#### Work to complete
Wherever "white" appears in a line of the listing, report that line.

#### Dataset content
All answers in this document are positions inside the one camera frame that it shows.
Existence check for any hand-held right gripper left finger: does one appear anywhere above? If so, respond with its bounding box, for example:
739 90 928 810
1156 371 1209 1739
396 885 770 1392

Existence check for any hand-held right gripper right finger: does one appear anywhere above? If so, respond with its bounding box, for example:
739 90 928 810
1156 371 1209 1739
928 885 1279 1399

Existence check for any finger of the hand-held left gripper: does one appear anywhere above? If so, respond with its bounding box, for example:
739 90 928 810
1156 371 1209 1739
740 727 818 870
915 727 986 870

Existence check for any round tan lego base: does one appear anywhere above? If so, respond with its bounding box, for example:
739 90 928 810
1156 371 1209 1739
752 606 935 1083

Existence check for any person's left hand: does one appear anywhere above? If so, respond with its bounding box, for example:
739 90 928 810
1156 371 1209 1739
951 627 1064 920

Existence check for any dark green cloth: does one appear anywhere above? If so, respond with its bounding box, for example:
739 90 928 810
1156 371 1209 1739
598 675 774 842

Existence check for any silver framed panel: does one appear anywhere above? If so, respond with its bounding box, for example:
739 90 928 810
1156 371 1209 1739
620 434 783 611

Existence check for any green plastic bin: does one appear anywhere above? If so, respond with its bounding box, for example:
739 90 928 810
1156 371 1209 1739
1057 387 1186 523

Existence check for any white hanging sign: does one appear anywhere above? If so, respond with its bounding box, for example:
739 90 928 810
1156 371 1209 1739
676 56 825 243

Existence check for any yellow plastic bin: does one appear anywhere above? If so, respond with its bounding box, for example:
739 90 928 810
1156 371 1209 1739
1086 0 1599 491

---

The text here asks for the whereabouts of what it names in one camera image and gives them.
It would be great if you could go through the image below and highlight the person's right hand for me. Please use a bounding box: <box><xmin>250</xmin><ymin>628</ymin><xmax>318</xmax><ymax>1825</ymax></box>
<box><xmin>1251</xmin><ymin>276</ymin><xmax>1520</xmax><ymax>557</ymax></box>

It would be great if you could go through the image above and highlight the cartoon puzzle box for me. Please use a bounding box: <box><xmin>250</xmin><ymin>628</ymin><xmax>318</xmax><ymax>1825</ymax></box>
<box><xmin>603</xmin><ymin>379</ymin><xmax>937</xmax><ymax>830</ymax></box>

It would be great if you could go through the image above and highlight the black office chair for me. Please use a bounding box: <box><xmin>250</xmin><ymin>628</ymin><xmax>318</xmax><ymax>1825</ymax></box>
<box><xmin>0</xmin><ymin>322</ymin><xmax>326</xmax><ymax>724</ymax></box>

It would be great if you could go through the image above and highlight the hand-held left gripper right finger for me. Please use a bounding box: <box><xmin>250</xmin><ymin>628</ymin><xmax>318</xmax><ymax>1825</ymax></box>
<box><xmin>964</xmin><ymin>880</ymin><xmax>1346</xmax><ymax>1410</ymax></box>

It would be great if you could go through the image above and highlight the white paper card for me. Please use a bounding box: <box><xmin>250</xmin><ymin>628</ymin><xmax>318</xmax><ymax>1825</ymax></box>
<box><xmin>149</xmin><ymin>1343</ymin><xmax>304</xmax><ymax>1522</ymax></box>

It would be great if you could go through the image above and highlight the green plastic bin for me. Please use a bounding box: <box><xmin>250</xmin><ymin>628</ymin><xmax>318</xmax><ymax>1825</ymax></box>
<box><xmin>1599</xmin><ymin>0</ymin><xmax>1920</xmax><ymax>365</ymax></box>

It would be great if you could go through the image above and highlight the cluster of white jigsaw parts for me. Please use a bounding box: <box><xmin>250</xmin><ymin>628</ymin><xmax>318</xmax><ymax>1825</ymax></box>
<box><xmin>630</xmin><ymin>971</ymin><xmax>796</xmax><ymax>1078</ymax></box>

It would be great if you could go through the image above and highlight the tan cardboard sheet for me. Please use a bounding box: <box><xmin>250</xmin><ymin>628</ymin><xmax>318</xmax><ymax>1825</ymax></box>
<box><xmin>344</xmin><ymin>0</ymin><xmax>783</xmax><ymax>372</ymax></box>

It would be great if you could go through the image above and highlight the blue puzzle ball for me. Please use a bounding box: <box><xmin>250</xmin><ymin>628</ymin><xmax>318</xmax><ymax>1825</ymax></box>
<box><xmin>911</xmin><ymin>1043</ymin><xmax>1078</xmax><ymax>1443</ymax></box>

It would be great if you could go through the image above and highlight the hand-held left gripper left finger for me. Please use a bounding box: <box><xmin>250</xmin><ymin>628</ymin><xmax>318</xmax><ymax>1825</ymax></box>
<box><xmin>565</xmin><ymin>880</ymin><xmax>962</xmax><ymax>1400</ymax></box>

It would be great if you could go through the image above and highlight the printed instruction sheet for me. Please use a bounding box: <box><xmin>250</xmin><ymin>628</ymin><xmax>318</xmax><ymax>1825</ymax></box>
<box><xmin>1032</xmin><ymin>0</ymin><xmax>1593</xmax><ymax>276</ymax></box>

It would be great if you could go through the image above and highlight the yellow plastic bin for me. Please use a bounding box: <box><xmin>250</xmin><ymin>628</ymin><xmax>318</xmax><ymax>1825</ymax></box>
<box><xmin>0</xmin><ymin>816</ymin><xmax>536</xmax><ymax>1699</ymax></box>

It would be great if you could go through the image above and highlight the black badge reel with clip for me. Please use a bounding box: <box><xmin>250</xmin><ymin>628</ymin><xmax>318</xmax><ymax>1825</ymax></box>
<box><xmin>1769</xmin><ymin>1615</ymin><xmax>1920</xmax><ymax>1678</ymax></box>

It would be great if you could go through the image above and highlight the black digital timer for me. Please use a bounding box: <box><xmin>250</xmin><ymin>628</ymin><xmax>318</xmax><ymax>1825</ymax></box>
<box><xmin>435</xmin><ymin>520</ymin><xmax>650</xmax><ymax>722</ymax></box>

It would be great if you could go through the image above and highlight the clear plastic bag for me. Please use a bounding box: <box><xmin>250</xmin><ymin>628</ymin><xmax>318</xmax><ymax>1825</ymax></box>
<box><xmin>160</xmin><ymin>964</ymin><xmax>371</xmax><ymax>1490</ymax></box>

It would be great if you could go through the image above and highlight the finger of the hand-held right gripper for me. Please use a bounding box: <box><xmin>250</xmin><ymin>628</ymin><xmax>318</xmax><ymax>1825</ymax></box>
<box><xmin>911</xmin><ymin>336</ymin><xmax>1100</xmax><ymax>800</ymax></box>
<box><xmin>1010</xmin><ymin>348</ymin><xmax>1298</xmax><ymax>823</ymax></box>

#### Answer to the problem
Existence check for any white hanging sign: does one appear anywhere above? If so, respond with its bounding box, for example:
It would be great if you could go through the image above and highlight the white paper card for me. Please use a bounding box: <box><xmin>250</xmin><ymin>628</ymin><xmax>318</xmax><ymax>1825</ymax></box>
It would be great if you could go through the image above and highlight the cluster of white jigsaw parts for me. Please use a bounding box: <box><xmin>250</xmin><ymin>628</ymin><xmax>318</xmax><ymax>1825</ymax></box>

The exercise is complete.